Vuelven a aparecer demagogos, populistas
de la simplicidad, chovinistas taumaturgos, social verbalistas y toda la
gama de vicios de la gobernanza, incluidas, las respuestas viejas,
incapaces de resolver nada y que solo juegan con el miedo a lo peor. Y es así porque crece y crece la condición objetiva que las hace posibles: el embrollo,
todo es confuso, la desconfianza impera, las instituciones en lugar de
resolver los problemas parecen incapaces de hacer mucho más que
marearlos, y con ellos, a los ciudadanos.
Vivimos un cambio de época porque
vivimos una crisis del sistema económico, que a su vez es consecuencia
de una profunda y no asumida crisis del modelo de sociedad. Tres crisis en una, mutuamente retorcidas, que a su vez se manifiestan en tres colosales problemas. Una que se cierne sobre el conjunto, como una losa, declarada -y negada por otros- es la insostenibilidad del estado del bienestar, símbolo y máximo aglutinador de nuestra sociedad.
Una segunda es la cada vez más profunda crisis del trabajo
en las circunstancias presentes, pero también para el futuro debido a
la destrucción de oficios y profesiones que se vislumbra con la
revolución tecnológica y la creciente certeza de que, al menos en una
época inicial, se destruirá más empleo del que se creará. Y, al mismo
tiempo, emergiendo, otra de visión, de causas diferentes, pero de
efectos en la misma dirección: el fantasma del estancamiento secular que, Japón, parece en buena medida anticipar.
El tercer gran problema es la crisis institucional,
la de las estructuras de las que nos hemos dotado para alcanzar
determinados fines relacionados con la convivencia y el vivir bien en
colectividad, y que suponen cierto mecanismo de control u orden social.

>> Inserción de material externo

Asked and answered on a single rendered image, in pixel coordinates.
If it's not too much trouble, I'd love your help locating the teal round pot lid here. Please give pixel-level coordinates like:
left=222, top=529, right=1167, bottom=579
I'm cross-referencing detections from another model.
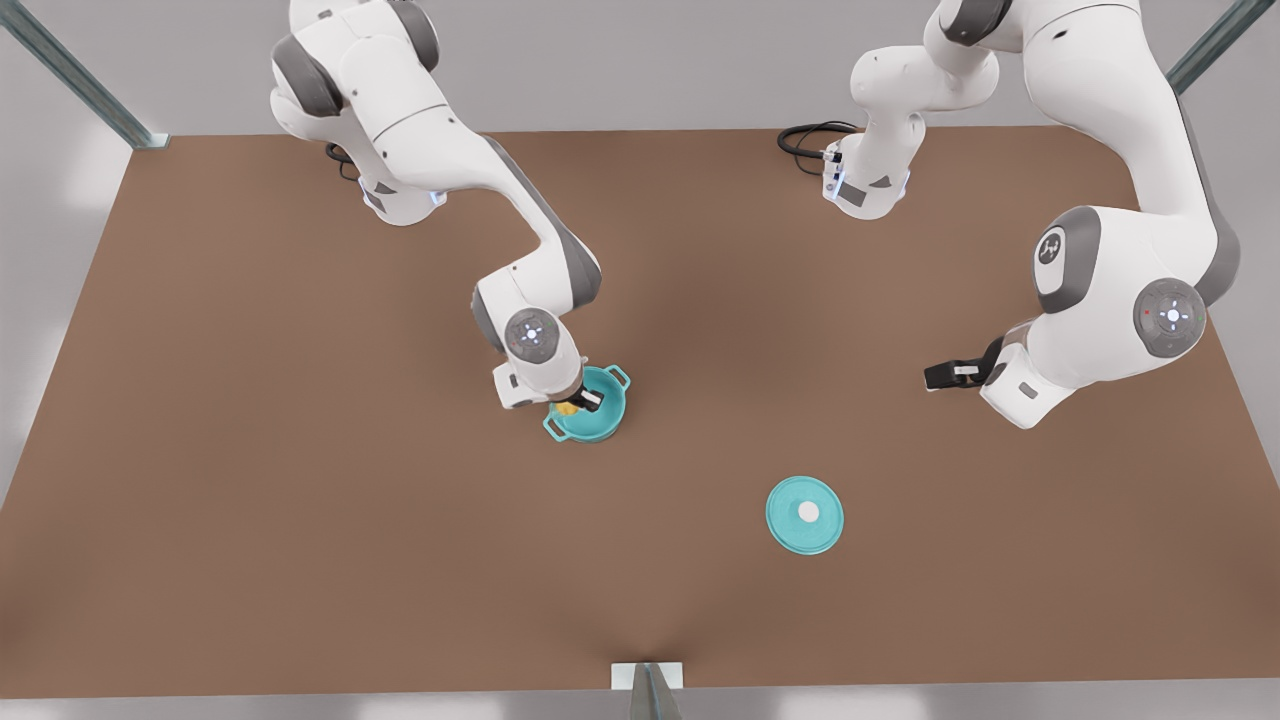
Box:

La crisis institucional se presenta por partida doble, y esta es otra novedad peligrosa. Por un lado, afecta a las instituciones sociales,
algunas decisivas y previas al mismo estado moderno, como la familia,
el matrimonio, y la filiación; otros de tipo social, ligadas al
asociacionismo filantrópico o cooperativo.
Y junto con la crisis de las instituciones privadas, se produce la ineficiencia y descrédito de las instituciones públicas,
las que son estado, como las gubernamentales o la justicia, o las que
se desprenden de él, como los organismos reguladores, los partidos
políticos y los sindicatos. Estas instituciones tienen como esencia, y a
diferencia de la mayoría de instituciones sociales, dos
características: un vínculo contractual que las relaciona con los ciudadanos para el cumplimiento de determinadas fines, por ejemplo, pagar las pensiones, y un criterio de eficiencia
necesario para alcanzar en el objetivo propuesto. La crisis
institucional que vivimos afecta a ambas cuestiones, dentro de la
especificidad de cada una de las instituciones: pagar las pensiones,
representar bien a la gente, disponer de una justicia equivalente para
todos, etc. Muchas de ellas cumplen cada vez peor con su cometido o se
mueven por debajo de las expectativas generadas. Porque esta es otra
cuestión. Al acudir una y otra vez a las elecciones, en las que cada
partido ofrece más y más como en una subasta, sin entrar en la
naturaleza de los problemas a afrontar, sin hacer pedagogía, se ha
generado una cultura de la exigencia que en ocasiones no se corresponde
con las posibilidades reales.
Los retos son claros, lo que no está nada claro es el sujeto colectivo, los partidos, sobre todo,
pero también sindicatos y asociaciones capaces de aportar la respuesta
necesaria. Quizás, porque por debajo de toda la crisis de las
instituciones subyace una causa central: la minoría creativa que toda
sociedad tiene se ha transformado en una minoría oligárquica, que vela
sobre todo por ella misma, al tiempo que no aparecen en escena otras
minorías capaces de sustituirlas, para bien de todos.